Stateful applications are very hard to set up correctly on a Kubernetes cluster, so to achieve Postgres HA, we suggest that you look at setting an external Database with Polyaxon.

We also recommend users to take snapshots and backups before going through a migration, this is particularly important if an upgrade contains DB or Data migrations.

Note: We strongly recommend that you do not deploy a production database using this chart. Although the provided database can persist data if configured, you might encounter an issue in the future if we upgrade the dependency requirements or the version of the database image changes.

Other components high availability

If you are running Polyaxon in production mode and using a scheduler, you might think about using a managed version of one or several dependencies. please check:

Storages

Your experiments’ and jobs’ outputs, logs, models, and artifacts should be stored using a highly available storage backend.

In order to enable durable, i.e. available after a node failure, we recommend that you read the following guides: artifacts store.

Polyaxon supports several artifacts stores for your on-premise or cloud deployment.

If you are using Polyaxon EE or Polyaxon Cloud you can deploy several agents backed by different artifacts stores depending on your requirements.

Note: The default configuration uses a temporary storages

SSL & Network Security

Security is important and we strongly recommend that you deploy Polyaxon on a network that you control. If you expose the gateway to the internet we recommend that you use SSL for your Polyaxon deployment.

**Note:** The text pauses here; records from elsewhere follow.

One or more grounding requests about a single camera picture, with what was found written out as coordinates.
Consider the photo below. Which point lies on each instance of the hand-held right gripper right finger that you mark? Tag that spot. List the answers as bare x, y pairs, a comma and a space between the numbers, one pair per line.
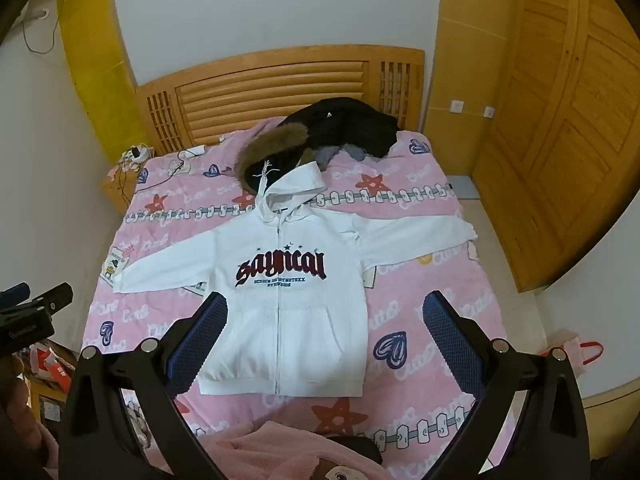
452, 345

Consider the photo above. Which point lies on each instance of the person's pink fleece clothing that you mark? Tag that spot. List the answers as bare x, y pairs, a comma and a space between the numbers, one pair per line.
280, 452

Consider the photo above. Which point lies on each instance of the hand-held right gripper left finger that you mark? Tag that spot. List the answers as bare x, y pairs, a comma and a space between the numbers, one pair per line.
200, 340

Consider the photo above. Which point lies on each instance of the wooden slatted headboard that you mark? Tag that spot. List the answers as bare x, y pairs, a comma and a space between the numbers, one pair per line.
275, 90

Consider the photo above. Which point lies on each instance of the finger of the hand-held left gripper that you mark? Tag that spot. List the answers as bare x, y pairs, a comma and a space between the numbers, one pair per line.
52, 300
15, 292

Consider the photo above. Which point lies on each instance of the wooden wardrobe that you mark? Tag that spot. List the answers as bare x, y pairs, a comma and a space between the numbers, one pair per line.
565, 135

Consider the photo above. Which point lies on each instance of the grey fuzzy cloth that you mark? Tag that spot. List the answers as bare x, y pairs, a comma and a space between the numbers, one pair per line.
327, 155

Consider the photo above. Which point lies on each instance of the white printed zip hoodie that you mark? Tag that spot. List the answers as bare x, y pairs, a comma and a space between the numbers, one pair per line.
300, 320

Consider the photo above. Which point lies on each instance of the black coat with fur hood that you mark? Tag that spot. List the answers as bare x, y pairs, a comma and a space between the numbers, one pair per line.
350, 120

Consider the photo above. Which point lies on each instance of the wooden nightstand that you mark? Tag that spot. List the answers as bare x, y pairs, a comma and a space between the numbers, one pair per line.
112, 190

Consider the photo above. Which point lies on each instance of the pink printed blanket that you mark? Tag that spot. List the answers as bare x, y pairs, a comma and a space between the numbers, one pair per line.
415, 210

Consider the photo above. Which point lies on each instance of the white power strip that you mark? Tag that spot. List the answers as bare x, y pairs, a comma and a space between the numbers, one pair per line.
137, 152

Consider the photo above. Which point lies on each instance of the pink fleece cloth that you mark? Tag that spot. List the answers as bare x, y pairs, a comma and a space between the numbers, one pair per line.
250, 137

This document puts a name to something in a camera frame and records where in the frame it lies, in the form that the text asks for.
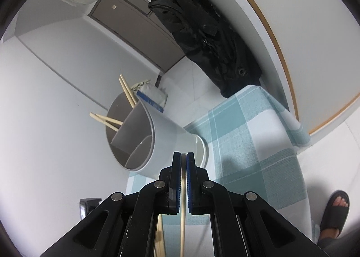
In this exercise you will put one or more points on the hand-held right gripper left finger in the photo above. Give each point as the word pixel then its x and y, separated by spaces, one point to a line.
pixel 176 189

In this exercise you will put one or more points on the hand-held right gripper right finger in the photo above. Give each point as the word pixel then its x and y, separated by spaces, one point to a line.
pixel 190 189

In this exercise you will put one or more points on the wooden chopstick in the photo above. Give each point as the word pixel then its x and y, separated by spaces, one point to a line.
pixel 108 124
pixel 107 119
pixel 127 93
pixel 130 89
pixel 182 231

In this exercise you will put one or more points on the white divided utensil holder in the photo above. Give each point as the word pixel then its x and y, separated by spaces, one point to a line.
pixel 168 138

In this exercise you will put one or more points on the teal checked tablecloth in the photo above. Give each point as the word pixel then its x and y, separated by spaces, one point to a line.
pixel 247 147

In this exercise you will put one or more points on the blue cardboard box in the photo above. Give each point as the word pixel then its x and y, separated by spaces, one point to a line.
pixel 153 103

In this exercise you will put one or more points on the beige cloth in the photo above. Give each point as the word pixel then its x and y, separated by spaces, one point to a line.
pixel 139 85

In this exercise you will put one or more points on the black slipper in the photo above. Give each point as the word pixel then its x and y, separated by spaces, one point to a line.
pixel 332 217

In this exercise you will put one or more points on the person's foot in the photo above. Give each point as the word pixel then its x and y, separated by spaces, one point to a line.
pixel 341 203

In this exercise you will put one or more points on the black jacket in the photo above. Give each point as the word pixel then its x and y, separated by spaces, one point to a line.
pixel 202 29

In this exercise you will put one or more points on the grey-brown door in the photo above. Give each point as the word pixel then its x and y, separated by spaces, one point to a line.
pixel 135 23

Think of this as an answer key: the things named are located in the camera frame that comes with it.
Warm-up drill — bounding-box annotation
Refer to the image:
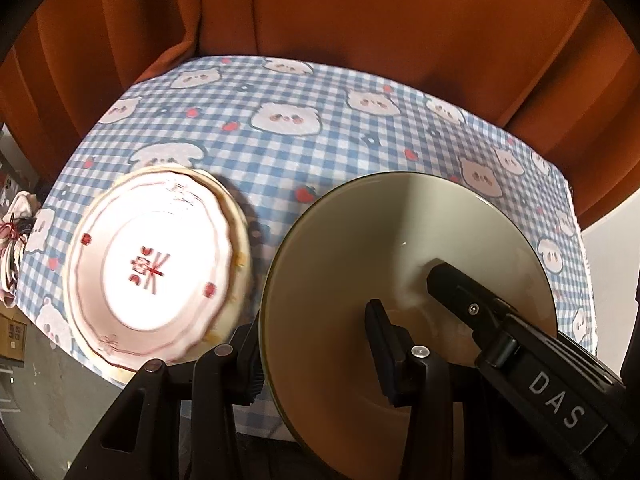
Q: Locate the red patterned scalloped plate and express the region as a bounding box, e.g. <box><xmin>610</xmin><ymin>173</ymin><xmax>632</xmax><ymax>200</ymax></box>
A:
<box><xmin>65</xmin><ymin>170</ymin><xmax>236</xmax><ymax>368</ymax></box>

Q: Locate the scalloped yellow floral plate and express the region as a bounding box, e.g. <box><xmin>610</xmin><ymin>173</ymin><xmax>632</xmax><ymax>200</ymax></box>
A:
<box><xmin>67</xmin><ymin>165</ymin><xmax>252</xmax><ymax>386</ymax></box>

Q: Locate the cardboard box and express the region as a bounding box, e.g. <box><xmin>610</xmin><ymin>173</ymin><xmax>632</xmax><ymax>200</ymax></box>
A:
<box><xmin>0</xmin><ymin>310</ymin><xmax>29</xmax><ymax>367</ymax></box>

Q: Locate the orange curtain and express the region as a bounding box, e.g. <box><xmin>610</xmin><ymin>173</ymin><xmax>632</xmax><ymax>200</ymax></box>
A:
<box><xmin>0</xmin><ymin>0</ymin><xmax>640</xmax><ymax>226</ymax></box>

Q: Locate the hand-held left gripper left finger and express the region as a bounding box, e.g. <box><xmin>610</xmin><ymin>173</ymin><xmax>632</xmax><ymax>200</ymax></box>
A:
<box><xmin>65</xmin><ymin>320</ymin><xmax>266</xmax><ymax>480</ymax></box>

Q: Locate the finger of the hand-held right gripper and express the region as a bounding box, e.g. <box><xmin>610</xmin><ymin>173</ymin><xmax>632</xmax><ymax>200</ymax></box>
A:
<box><xmin>427</xmin><ymin>260</ymin><xmax>518</xmax><ymax>358</ymax></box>

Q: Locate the blue print white bowl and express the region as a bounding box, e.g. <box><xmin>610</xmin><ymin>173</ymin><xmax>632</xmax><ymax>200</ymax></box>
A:
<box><xmin>259</xmin><ymin>172</ymin><xmax>557</xmax><ymax>480</ymax></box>

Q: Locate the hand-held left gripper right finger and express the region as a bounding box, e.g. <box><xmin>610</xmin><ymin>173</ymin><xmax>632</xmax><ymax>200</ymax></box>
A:
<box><xmin>364</xmin><ymin>299</ymin><xmax>501</xmax><ymax>480</ymax></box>

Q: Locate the pink white cloth pile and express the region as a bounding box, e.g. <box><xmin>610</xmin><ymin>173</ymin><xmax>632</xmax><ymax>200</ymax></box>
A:
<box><xmin>0</xmin><ymin>192</ymin><xmax>42</xmax><ymax>307</ymax></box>

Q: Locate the blue checked bear tablecloth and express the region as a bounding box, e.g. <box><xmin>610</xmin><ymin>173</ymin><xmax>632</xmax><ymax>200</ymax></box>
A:
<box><xmin>22</xmin><ymin>55</ymin><xmax>598</xmax><ymax>426</ymax></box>

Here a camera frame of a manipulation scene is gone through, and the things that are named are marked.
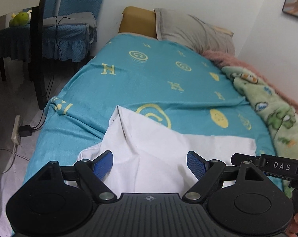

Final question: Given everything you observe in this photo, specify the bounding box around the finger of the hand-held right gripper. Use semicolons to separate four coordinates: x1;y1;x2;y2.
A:
231;153;298;178

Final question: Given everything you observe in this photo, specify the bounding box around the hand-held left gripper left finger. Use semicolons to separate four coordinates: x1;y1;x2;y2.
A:
28;150;118;202

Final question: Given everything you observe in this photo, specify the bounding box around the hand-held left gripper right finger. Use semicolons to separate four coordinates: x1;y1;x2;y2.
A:
182;151;270;202

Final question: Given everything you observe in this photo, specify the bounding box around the white t-shirt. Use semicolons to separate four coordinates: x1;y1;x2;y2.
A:
65;105;257;195

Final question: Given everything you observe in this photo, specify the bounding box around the green printed fleece blanket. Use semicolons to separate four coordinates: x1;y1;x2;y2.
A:
222;65;298;193

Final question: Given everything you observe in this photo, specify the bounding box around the black charger plug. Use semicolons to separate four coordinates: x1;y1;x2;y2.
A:
19;125;33;137

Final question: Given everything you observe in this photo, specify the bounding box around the teal printed bed sheet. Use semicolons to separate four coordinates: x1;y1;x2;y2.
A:
12;33;291;235

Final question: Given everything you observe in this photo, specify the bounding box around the white power strip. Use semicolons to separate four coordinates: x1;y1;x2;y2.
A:
12;115;23;145

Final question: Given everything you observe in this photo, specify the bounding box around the pink fluffy blanket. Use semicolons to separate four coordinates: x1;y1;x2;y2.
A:
202;50;298;126

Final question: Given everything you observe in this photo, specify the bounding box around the blue covered chair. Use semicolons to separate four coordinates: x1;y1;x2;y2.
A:
41;0;110;63
0;0;65;82

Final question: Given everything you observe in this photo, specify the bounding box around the grey pillow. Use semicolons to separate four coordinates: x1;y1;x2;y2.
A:
154;8;236;56

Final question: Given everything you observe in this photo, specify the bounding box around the tan pillow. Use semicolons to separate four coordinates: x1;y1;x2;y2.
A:
118;6;157;39

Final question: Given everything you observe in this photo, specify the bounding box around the grey seat cushion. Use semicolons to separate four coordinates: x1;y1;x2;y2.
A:
43;12;97;28

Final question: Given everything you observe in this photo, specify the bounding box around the green plush toy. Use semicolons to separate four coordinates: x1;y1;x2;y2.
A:
9;9;33;27

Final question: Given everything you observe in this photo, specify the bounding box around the white power strip cord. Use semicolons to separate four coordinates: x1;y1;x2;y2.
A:
0;144;31;174

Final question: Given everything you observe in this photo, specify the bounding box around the thin black cable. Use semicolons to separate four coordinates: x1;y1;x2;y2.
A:
54;16;73;60

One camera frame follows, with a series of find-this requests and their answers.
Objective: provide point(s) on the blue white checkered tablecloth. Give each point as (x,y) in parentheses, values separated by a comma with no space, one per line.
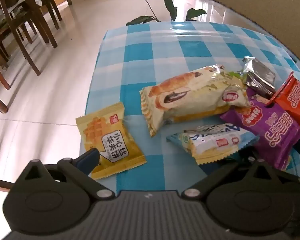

Please read this SSL reference, our FAQ on using custom domain, Nginx Ingress, and Let’s encrypt.

If you can’t deploy Polyaxon with SSL or if you don’t control the network, we suggest that you keep the default network configuration: ClusterIP and use port forwarding to access Polyaxon API and UI. Please check this section for more details.

Security context

Starting from Polyaxon v0.5, we recommend running all Polyaxon’s services and workloads with a non-root/privileged user.

Polyaxon exposes a security context to setup a user uid and a group gid to use for its containers.

All mounted volumes will have a filesystem group with the same value as the gid provided by the user. Please check this section for more details.